Severity of symptoms often fluctuate day to day, but symptoms are worsened with voluntary movement, making daily life a challenge.
Because symptoms present themselves differently from person to person and there is no single test to confirm it, the disorder is infamously difficult to diagnose.
Most forms of dystonia do not shorten a person’s life span, but there currently is no cure. Customized treatment options can offer relief from muscle spasms, pain and awkward postures, according to the DMRF.
Specific causes remain unknown, but dystonia can occur as a result of trauma, certain medications and mutated genes, said the DMRF. There are forms of dystonia known to be genetically inherited and forms that may or may not have a genetic component, but at this time researchers cannot currently confirm or rule genetics out.

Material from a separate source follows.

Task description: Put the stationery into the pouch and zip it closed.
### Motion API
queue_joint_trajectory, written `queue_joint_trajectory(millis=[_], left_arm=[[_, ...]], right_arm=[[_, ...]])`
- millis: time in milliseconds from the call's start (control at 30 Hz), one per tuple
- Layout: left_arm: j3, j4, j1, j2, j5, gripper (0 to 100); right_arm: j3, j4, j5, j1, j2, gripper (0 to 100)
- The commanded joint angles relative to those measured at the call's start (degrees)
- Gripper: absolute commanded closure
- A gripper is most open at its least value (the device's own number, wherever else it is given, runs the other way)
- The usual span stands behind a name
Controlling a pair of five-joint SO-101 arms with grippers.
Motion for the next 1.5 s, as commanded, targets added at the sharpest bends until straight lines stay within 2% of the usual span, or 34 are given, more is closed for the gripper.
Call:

For Williams, symptoms started in her mid 20s. She was in an abusive relationship at the time and began to lose her voice. She thought maybe it was just a cold, or allergies, but as time went on, her voice would disappear for longer periods of time.
Weeks of silence turned into months. She could squeak out whispers, but not without severe pain. It wasn’t long before her voice had disappeared all together.

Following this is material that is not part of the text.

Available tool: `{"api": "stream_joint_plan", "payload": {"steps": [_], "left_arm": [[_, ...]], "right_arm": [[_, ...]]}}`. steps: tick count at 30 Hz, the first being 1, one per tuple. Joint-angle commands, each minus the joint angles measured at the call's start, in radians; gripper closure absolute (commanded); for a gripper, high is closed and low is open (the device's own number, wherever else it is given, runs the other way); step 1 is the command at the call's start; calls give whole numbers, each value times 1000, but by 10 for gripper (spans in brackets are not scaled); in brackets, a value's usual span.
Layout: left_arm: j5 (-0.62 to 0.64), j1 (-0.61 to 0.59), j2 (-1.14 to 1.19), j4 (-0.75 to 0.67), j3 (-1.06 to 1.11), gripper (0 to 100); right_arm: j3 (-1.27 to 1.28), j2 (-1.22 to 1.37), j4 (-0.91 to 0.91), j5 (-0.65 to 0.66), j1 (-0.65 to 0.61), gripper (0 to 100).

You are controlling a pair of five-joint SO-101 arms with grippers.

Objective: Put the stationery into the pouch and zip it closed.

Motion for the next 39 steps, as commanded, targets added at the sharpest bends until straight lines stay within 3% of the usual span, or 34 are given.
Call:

Williams divorced her abusive husband in 2004 and was trying to care for her daughter as a single mother. When she lost her voice, she also lost her job of 25 years as a veterinary technician.
“I was devastated when they said I couldn’t work for them,” Williams wrote on a notepad — one of few ways she’s able to communicate now, in addition to sign language, dry-erase boards and brief vocalizations to indicate yes or no.

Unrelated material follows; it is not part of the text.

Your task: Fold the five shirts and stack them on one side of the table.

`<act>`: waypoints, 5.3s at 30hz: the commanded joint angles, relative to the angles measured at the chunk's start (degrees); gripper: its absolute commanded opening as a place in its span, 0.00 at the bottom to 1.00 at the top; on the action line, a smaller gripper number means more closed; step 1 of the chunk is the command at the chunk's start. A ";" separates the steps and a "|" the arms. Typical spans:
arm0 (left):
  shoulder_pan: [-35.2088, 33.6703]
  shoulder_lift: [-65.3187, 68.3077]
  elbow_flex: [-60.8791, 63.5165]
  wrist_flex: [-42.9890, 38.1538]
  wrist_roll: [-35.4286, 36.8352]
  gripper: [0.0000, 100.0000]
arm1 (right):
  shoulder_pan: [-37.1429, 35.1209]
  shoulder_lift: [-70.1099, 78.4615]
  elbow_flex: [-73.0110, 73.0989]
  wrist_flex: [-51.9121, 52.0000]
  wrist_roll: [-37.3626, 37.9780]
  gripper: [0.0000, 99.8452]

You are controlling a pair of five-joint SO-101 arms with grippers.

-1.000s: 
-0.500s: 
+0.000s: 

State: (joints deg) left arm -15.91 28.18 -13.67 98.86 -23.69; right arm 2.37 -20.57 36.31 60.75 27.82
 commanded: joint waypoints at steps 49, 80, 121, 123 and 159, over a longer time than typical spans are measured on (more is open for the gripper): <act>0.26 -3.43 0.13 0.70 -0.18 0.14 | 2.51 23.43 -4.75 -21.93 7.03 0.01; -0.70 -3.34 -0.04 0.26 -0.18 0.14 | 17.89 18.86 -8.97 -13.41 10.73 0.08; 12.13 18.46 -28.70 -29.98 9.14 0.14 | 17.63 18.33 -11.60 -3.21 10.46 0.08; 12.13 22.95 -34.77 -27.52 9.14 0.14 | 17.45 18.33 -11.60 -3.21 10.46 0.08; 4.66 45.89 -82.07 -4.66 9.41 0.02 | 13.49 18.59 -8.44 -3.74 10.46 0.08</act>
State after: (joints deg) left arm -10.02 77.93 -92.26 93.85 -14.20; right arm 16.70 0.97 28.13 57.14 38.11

Williams went to the Equal Employment Opportunity Commission for help, citing discrimination, but that didn’t work, she wrote. She applied for unemployment and disability but didn’t qualify. She didn’t have insurance and wasn’t receiving regular child support payments from her ex-husband, either.
“I had to go to food banks to get food for us,” she wrote. “It was very hard as finances were tight. ... I never had help with Medicaid expenses and always put my daughter first.”
At just 6-years old, her daughter Selena was translating for her mother and helping care for her.
“She had to grow up quite fast,” said Williams’ sister, Cheryl Killham.
“It was pretty scary,” Selena said. “I was really scared of death and I thought I was going to lose her. ... I’m still scared now.”
As Williams’ condition declined, she struggled to find a diagnosis. Doctor after doctor told her it was psychological — that it was just “in her head,” Killham said, adding that the disorder is “often misdiagnosed and misunderstood.”
It wasn’t until six years ago that she was finally diagnosed with three types of Dystonia: Generalized (affects the limbs and torso), Spasmodic (affects the vocal cords) and Cervical (affects the neck and shoulders).
Now 45, her symptoms have worsened. Last year, she lost the ability to swallow, making eating and drinking near impossible.
To eat, Williams purees all of her food and swallows only small amounts at a time. For water, she sucks on ice cubes.
Walking has become painful and cumbersome, as Dystonia caused her feet to turn in abnormal directions — her left turning so far inward that she’d walk on top of her foot if it weren’t for the leg braces she wears every day. Without the aid of the braces and a walker, William’s can barely walk, stumbling over her own limbs and wincing in pain with each step.
For treatment, she must choke down six different pills each day with limited amounts of water. Every few months, she receives five or more injections in her neck to minimize the pain.
Williams can no longer work and receives disability benefits, but she “refuses to let Dystonia take over,” she wrote.
In addition to caring for her daughter and their two cats, Williams spends her days painting, baking and tending to her garden, among other things.
She loves to help people, she wrote. Even though it causes her pain, she’ll often shovel sidewalks, rake leaves or mow her neighbors lawns, for example.
“She just keeps going,” Killham said. “Personally I don’t think I could do it, but she refuses to let it get the best of her.”